#### [WORK TO COMPLETE]
Take every line in the entries that includes the word "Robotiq" and copy it.

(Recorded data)

↓↓↓

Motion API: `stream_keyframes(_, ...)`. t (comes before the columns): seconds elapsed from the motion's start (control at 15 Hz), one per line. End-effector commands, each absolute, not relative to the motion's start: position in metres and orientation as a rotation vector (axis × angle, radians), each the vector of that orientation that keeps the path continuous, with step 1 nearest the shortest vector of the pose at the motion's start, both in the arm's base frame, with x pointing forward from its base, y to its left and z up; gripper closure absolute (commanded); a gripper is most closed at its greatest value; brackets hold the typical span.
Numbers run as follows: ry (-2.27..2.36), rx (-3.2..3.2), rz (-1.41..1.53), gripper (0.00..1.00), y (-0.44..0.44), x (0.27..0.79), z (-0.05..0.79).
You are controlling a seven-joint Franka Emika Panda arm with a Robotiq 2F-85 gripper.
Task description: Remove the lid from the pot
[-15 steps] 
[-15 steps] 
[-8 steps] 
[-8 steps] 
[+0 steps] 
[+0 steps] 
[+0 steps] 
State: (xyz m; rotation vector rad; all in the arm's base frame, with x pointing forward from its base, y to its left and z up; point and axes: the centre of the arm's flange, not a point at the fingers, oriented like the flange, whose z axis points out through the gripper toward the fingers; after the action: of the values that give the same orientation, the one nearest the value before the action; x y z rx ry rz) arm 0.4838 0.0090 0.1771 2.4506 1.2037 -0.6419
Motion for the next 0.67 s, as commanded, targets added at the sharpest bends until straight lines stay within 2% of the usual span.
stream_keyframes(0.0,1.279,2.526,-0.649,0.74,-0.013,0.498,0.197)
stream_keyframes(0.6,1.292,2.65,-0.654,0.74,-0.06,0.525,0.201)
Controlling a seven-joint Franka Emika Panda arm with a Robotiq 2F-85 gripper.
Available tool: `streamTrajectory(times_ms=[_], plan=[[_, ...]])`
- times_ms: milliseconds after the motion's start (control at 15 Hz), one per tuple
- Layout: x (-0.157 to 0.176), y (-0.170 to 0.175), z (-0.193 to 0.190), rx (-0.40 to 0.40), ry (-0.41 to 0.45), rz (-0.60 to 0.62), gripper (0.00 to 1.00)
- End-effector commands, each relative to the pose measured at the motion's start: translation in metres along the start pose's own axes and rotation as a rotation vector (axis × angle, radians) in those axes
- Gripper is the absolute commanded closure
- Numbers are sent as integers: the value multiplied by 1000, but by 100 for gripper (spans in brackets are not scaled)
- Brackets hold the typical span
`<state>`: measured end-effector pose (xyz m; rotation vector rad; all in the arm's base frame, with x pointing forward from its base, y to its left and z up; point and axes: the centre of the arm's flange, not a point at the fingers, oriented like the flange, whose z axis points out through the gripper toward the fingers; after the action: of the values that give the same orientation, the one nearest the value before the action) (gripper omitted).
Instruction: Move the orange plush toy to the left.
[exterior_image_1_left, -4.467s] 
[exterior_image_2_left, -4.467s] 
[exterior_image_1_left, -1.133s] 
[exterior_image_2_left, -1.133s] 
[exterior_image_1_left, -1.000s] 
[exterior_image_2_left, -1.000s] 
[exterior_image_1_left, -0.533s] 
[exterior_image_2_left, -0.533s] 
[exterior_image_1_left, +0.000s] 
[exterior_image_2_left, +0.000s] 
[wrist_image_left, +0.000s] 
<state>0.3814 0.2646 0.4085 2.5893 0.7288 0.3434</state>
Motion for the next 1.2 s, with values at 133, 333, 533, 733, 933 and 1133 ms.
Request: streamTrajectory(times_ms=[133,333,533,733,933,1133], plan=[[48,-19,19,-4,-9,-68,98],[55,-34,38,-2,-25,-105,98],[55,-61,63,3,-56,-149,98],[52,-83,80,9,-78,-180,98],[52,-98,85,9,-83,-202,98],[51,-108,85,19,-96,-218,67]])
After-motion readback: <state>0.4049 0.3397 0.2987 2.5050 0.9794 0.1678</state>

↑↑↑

#### [EXERCISE RESULT]
You are controlling a seven-joint Franka Emika Panda arm with a Robotiq 2F-85 gripper.
Controlling a seven-joint Franka Emika Panda arm with a Robotiq 2F-85 gripper.

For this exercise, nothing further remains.